There are no overwhelming skylines or artificial islands here. Instead, Oman offers desert canyons, frankincense plantations, ancient ports, and mountain villages suspended between centuries.
The Musandam Peninsula, with its dramatic fjord-like coastline, looks as though Norway collided with the Arabian Peninsula. Wadi Bani Khalid reveals emerald pools hidden among red mountains. The coastal city of Sur still builds traditional wooden dhows by hand.
At the same time, Oman quietly hosts some of the Middle East’s finest luxury resorts. Places like Six Senses Zighy Bay and Alila Jabal Akhdar focus less on spectacle and more on silence, architecture, and landscape.
Oman also remains one of the safest and most comfortable countries in the region for independent travelers.
Getting there: via Dubai, Doha, or Abu Dhabi.
Antarctica: the last frontier
Antarctica belongs to an entirely different scale of experience.
The seventh continent has no permanent population and belongs to no nation.
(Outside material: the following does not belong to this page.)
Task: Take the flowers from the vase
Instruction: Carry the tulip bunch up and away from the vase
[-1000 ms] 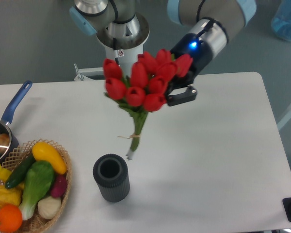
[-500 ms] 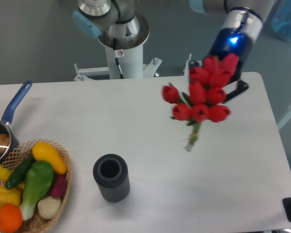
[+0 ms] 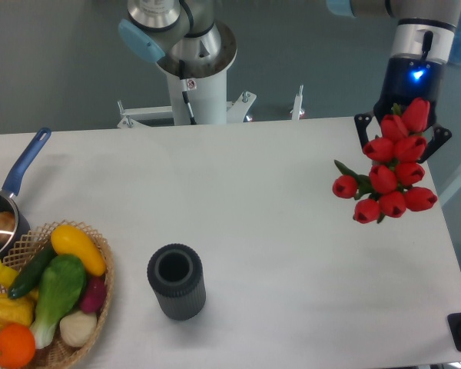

Access is possible only during the austral summer, from November through March, usually via Ushuaia in Argentina.
Expedition ships cross the Drake Passage and reach the Antarctic Peninsula roughly two days later.
Beyond that point begins another world entirely: icebergs the size of city blocks, penguin colonies numbering in the hundreds of thousands, and stretches of silence unlike anything else on Earth.
International treaties prohibit permanent hotels, resource extraction, and environmental disturbance, preserving Antarctica in a condition remarkably close to what early explorers encountered more than a century ago.
Getting there: Toronto → Buenos Aires → Ushuaia, followed by an expedition cruise.
Why places like this matter right now
Most destinations on this list are changing faster than people realize.
The Arctic is warming rapidly. Greenland’s glaciers are retreating. Antarctica receives more visitors every year. Even the world’s most isolated islands are slowly becoming part of the global tourism system.
That is precisely why journeys like these matter more now than ever.
Traveling to places defined by their fragility and remoteness feels fundamentally different from visiting cities built for permanence. There is less predictability, less infrastructure, and far more genuine discovery.
Destinations like these rarely become just vacations.
They become experiences that stay with people far longer than photographs ever do.